Problem description
Once you find the line containing "Where can you spot the red", output it and every line after it to the end of the records, exactly.

Records supplied
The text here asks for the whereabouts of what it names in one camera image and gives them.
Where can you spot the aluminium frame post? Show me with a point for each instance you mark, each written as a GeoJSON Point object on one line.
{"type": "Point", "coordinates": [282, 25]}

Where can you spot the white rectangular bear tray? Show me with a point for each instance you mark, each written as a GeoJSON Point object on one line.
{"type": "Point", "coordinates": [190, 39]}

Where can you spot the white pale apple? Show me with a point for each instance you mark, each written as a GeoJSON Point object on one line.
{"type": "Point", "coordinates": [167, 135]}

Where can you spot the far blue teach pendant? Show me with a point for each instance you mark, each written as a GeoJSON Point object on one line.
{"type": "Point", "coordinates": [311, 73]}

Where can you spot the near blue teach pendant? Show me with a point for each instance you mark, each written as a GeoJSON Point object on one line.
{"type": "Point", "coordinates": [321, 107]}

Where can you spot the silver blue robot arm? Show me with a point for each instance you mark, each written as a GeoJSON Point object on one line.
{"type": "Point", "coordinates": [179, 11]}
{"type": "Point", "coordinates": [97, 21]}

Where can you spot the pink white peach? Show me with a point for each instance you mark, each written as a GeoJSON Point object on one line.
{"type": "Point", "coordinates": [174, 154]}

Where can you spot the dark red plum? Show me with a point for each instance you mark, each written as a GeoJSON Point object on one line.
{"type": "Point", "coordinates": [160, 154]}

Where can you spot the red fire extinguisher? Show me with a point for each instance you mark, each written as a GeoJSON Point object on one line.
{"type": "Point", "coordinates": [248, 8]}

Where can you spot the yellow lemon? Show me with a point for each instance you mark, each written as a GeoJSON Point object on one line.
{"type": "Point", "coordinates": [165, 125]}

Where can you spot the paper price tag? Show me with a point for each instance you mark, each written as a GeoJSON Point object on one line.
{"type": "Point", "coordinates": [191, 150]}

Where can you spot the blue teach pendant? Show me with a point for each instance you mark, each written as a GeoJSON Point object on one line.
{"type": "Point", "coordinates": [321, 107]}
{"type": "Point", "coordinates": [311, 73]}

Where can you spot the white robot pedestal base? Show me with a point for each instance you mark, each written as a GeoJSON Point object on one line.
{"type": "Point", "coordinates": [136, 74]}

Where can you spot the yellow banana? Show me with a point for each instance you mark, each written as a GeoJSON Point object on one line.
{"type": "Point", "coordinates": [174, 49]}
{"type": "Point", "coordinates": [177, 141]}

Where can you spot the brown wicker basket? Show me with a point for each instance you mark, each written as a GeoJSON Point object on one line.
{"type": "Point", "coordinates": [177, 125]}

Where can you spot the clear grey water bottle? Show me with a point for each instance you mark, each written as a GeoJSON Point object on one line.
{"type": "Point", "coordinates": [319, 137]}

Written solution
Where can you spot the red fire extinguisher? Show me with a point for each instance you mark, each written as a GeoJSON Point object on one line.
{"type": "Point", "coordinates": [248, 8]}

Where can you spot the yellow lemon? Show me with a point for each instance you mark, each written as a GeoJSON Point object on one line.
{"type": "Point", "coordinates": [165, 125]}

Where can you spot the paper price tag? Show me with a point for each instance you mark, each written as a GeoJSON Point object on one line.
{"type": "Point", "coordinates": [191, 150]}

Where can you spot the blue teach pendant? Show me with a point for each instance you mark, each written as a GeoJSON Point object on one line.
{"type": "Point", "coordinates": [321, 107]}
{"type": "Point", "coordinates": [311, 73]}

Where can you spot the white robot pedestal base? Show me with a point for each instance you mark, each written as a GeoJSON Point object on one line.
{"type": "Point", "coordinates": [136, 74]}

Where can you spot the yellow banana? Show me with a point for each instance you mark, each written as a GeoJSON Point object on one line.
{"type": "Point", "coordinates": [174, 49]}
{"type": "Point", "coordinates": [177, 141]}

Where can you spot the brown wicker basket? Show me with a point for each instance you mark, each written as a GeoJSON Point object on one line.
{"type": "Point", "coordinates": [177, 125]}

Where can you spot the clear grey water bottle? Show me with a point for each instance you mark, each written as a GeoJSON Point object on one line.
{"type": "Point", "coordinates": [319, 137]}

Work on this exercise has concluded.